Conservative Republicans in the House helped defeat an earlier version of the bill last summer, and some of those lawmakers hoped to do so again Wednesday, saying the $800 million in annual cuts to food stamps isn't enough. But the final version of the five-year bill has solid backing from the House GOP leadership, even though it makes smaller cuts to food stamps than they would have liked.

Leaders scheduled a quick Wednesday morning vote after the nearly 1,000-page bill was introduced Monday, giving opponents little time to build opposition.

The House Agriculture Committee chairman, Rep. Frank Lucas, R-Okla., who has been working on the bill since 2011, was cautiously optimistic about passage, after several years of setbacks.

"Can we create in the House a majority that is a coalition of the middle?" Lucas said Tuesday. "My gut feeling is, my reading of my colleagues, is yes."

Senate Agriculture Chairwoman Debbie Stabenow, D-Mich., was more certain, saying she was confident the votes were there in the Democratic-led Senate.

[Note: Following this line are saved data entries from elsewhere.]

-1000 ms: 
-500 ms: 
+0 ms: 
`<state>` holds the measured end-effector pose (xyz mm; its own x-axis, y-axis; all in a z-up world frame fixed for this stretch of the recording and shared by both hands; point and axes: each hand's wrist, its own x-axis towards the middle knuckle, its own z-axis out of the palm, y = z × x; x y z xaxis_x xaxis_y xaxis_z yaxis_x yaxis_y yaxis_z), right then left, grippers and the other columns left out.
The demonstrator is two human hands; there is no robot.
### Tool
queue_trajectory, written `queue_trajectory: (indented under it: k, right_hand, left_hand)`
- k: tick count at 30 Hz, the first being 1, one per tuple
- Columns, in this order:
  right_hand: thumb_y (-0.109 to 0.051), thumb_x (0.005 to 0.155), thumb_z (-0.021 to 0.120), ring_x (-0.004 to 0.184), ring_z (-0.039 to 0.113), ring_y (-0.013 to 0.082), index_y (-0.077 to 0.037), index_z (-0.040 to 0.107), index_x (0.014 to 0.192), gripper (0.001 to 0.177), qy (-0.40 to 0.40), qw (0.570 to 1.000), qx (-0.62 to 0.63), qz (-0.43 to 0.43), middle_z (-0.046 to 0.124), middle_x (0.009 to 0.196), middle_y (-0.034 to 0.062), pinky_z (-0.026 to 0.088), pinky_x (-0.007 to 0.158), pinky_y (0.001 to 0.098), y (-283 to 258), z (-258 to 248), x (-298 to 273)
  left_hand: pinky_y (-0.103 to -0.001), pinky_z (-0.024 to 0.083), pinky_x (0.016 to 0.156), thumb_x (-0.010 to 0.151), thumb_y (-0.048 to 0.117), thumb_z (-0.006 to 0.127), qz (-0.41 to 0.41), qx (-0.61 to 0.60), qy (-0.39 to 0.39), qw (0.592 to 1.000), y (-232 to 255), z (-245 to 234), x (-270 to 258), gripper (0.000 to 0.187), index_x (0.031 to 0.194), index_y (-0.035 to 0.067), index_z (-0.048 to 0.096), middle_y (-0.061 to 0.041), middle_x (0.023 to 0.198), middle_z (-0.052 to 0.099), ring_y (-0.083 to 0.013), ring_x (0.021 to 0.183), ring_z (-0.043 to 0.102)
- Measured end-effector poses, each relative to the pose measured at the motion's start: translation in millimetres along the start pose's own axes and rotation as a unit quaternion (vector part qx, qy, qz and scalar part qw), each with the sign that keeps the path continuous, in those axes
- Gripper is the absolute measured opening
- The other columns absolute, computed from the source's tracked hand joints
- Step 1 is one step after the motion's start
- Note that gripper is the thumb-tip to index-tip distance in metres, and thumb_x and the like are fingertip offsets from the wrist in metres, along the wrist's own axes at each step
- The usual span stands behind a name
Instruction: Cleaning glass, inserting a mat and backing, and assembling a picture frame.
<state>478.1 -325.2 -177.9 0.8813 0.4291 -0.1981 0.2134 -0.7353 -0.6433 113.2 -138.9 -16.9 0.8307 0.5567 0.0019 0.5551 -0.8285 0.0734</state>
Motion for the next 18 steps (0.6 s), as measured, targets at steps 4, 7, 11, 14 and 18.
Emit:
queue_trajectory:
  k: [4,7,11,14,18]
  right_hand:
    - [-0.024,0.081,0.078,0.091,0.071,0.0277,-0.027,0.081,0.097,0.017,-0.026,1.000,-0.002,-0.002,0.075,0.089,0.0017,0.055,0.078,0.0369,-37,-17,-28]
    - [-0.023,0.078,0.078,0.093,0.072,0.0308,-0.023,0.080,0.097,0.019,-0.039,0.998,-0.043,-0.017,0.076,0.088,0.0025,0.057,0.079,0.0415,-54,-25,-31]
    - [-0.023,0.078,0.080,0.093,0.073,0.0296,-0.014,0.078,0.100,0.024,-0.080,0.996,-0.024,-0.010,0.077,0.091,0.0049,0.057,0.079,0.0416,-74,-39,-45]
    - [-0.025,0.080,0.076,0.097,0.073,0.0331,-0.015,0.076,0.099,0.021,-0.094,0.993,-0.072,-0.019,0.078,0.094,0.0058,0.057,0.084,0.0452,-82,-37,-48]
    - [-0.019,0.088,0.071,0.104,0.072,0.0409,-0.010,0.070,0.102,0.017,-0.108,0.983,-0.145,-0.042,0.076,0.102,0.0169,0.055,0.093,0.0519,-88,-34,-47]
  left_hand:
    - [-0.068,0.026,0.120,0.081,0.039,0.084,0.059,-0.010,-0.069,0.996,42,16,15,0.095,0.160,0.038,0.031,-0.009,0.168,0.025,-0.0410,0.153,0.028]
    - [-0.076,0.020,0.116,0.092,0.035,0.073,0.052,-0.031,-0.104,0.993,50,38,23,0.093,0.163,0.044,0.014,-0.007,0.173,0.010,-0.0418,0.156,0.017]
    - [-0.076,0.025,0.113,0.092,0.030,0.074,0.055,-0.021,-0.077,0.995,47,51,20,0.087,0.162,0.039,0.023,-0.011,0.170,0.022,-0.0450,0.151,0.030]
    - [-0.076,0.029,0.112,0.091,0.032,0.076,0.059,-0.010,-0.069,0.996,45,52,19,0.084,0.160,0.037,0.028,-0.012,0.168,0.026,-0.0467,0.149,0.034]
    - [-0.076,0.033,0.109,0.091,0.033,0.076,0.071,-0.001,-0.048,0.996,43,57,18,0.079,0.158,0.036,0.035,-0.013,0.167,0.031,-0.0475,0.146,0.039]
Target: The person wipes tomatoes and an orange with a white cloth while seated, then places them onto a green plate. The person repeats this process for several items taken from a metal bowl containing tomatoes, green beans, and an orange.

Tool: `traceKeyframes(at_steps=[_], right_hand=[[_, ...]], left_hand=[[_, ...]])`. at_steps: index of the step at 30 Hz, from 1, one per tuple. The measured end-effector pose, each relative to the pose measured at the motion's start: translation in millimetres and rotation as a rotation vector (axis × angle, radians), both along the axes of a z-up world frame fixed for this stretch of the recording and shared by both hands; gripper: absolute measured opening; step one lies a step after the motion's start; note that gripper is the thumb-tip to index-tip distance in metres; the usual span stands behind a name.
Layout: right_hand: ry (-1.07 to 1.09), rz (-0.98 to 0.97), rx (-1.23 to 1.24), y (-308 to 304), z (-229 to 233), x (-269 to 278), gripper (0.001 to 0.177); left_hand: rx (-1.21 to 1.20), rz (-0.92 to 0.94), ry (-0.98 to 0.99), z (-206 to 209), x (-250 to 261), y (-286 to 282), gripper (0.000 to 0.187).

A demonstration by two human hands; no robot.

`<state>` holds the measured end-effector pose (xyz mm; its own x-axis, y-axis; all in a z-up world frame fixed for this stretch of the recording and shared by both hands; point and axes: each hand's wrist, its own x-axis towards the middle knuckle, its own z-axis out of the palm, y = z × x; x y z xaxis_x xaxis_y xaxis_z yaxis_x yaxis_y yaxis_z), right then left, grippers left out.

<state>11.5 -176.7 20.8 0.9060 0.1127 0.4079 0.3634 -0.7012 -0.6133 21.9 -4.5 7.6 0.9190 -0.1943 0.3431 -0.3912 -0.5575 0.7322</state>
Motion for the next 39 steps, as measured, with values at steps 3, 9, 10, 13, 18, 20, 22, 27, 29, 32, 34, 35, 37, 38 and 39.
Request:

That chamber was expected to take up the bill shortly after the House.

Lucas and Stabenow have spent the past two years crafting a bill to appeal to members from all regions of the country, including a boost in money for crop insurance popular in the Midwest; higher rice and peanut subsidies for Southern farmers; and renewal of federal land payments for Western states. The cuts to food stamps β€” around 1 percent of the $80 billion-a-year program β€” are small enough that some Democrats will support them.

The final food stamp savings are generated by ending the practice in some states of boosting individual food stamp benefits by giving people a minimal amount of federal heating assistance they don't need. The cuts were brought down to $800 million a year to come closer to the Senate version of the bill, which had $400 million in annual food stamp cuts. A House bill passed in September would have cut $4 billion a year.

Still, many liberal Democrats were also expected to vote against the bill, saying the food stamp cuts were too great.

The legislation would eliminate a $4.5 billion-a-year farm subsidy called direct payments, which are paid to farmers whether they farm or not. The bill would continue to heavily subsidize major crops β€” corn, soybeans, wheat, rice and cotton β€” while shifting many of those subsidies toward more politically defensible insurance programs. That means farmers would have to incur losses before they received a payout.

The bill would save around $1.65 billion annually overall, according to the Congressional Budget Office. The amount was less than the $2.3 billion annual savings the agriculture committees originally projected for the bill.

An aide to Lucas said the difference was due to how the CBO calculated budget savings from recent automatic across-the-board spending cuts, known as sequestration.